What is expected: Give every line of the listing back, exactly as written.

-- Opening Marker --

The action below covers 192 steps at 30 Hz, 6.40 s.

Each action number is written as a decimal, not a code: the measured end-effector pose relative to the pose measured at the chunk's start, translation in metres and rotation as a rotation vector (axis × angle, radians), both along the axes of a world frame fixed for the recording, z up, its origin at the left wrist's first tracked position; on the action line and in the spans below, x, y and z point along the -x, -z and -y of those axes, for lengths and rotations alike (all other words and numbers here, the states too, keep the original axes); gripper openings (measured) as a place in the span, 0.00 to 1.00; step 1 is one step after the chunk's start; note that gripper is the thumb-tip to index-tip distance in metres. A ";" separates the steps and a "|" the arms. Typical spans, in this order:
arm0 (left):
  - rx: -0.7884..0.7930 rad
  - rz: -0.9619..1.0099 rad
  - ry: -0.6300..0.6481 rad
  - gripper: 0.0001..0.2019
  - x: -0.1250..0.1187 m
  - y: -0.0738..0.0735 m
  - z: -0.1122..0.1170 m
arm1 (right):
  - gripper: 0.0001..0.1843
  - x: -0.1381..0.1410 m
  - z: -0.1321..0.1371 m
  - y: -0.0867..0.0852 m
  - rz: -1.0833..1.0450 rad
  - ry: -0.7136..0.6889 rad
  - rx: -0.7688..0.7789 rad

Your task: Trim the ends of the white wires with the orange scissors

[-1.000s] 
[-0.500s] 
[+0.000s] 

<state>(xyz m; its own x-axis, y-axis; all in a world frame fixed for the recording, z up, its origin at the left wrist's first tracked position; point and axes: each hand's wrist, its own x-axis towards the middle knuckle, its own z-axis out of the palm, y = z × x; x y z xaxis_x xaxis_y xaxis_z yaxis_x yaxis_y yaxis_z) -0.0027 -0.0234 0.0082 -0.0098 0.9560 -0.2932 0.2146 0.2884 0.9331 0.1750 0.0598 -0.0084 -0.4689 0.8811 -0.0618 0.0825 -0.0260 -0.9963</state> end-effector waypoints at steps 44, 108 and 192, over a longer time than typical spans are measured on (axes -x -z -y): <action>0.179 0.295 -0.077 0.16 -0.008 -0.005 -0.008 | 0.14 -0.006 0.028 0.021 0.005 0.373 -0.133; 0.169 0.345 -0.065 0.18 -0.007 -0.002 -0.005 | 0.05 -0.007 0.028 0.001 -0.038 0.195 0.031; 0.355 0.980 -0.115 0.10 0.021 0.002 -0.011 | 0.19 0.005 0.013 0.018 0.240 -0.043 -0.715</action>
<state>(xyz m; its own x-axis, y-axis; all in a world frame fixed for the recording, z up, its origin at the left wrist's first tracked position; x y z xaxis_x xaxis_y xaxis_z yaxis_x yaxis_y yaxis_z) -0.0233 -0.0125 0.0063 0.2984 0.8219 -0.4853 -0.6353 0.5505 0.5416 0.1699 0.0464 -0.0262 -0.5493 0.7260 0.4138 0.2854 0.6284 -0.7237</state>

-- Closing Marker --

Task output:
The action below covers 192 steps at 30 Hz, 6.40 s.

Each action number is written as a decimal, not a code: the measured end-effector pose relative to the pose measured at the chunk's start, translation in metres and rotation as a rotation vector (axis × angle, radians), both along the axes of a world frame fixed for the recording, z up, its origin at the left wrist's first tracked position; on the action line and in the spans below, x, y and z point along the -x, -z and -y of those axes, for lengths and rotations alike (all other words and numbers here, the states too, keep the original axes); gripper openings (measured) as a place in the span, 0.00 to 1.00; step 1 is one step after the chunk's start; note that gripper is the thumb-tip to index-tip distance in metres. A ";" separates the steps and a "|" the arms. Typical spans, in this order:
arm0 (left):
  - rx: -0.7884..0.7930 rad
  - rz: -0.9619..1.0099 rad
  - ry: -0.6300..0.6481 rad
  - gripper: 0.0001..0.2019
  - x: -0.1250..0.1187 m
  - y: -0.0738..0.0735 m
  - z: -0.1122..0.1170 m
arm1 (right):
  - gripper: 0.0001..0.1843
  - x: -0.1381..0.1410 m
  - z: -0.1321..0.1371 m
  - y: -0.0867..0.0852 m
  - rz: -1.0833..1.0450 rad
  - ry: -0.7136..0.6889 rad
  - rx: -0.7688..0.7789 rad

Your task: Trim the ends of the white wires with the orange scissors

[-1.000s] 
[-0.500s] 
[+0.000s] 

<state>(xyz m; its own x-axis, y-axis; all in a world frame fixed for the recording, z up, its origin at the left wrist's first tracked position; point and axes: each hand's wrist, its own x-axis towards the middle knuckle, its own z-axis out of the palm, y = z × x; x y z xaxis_x xaxis_y xaxis_z yaxis_x yaxis_y yaxis_z) -0.0027 -0.0234 0.0082 -0.0098 0.9560 -0.2932 0.2146 0.2884 0.9331 0.1750 0.0598 -0.0084 -0.4689 0.8811 -0.0618 0.0825 -0.0260 -0.9963</state> end-effector waypoints at steps 44, 108 and 192, over a longer time than typical spans are measured on (axes -x -z -y): <action>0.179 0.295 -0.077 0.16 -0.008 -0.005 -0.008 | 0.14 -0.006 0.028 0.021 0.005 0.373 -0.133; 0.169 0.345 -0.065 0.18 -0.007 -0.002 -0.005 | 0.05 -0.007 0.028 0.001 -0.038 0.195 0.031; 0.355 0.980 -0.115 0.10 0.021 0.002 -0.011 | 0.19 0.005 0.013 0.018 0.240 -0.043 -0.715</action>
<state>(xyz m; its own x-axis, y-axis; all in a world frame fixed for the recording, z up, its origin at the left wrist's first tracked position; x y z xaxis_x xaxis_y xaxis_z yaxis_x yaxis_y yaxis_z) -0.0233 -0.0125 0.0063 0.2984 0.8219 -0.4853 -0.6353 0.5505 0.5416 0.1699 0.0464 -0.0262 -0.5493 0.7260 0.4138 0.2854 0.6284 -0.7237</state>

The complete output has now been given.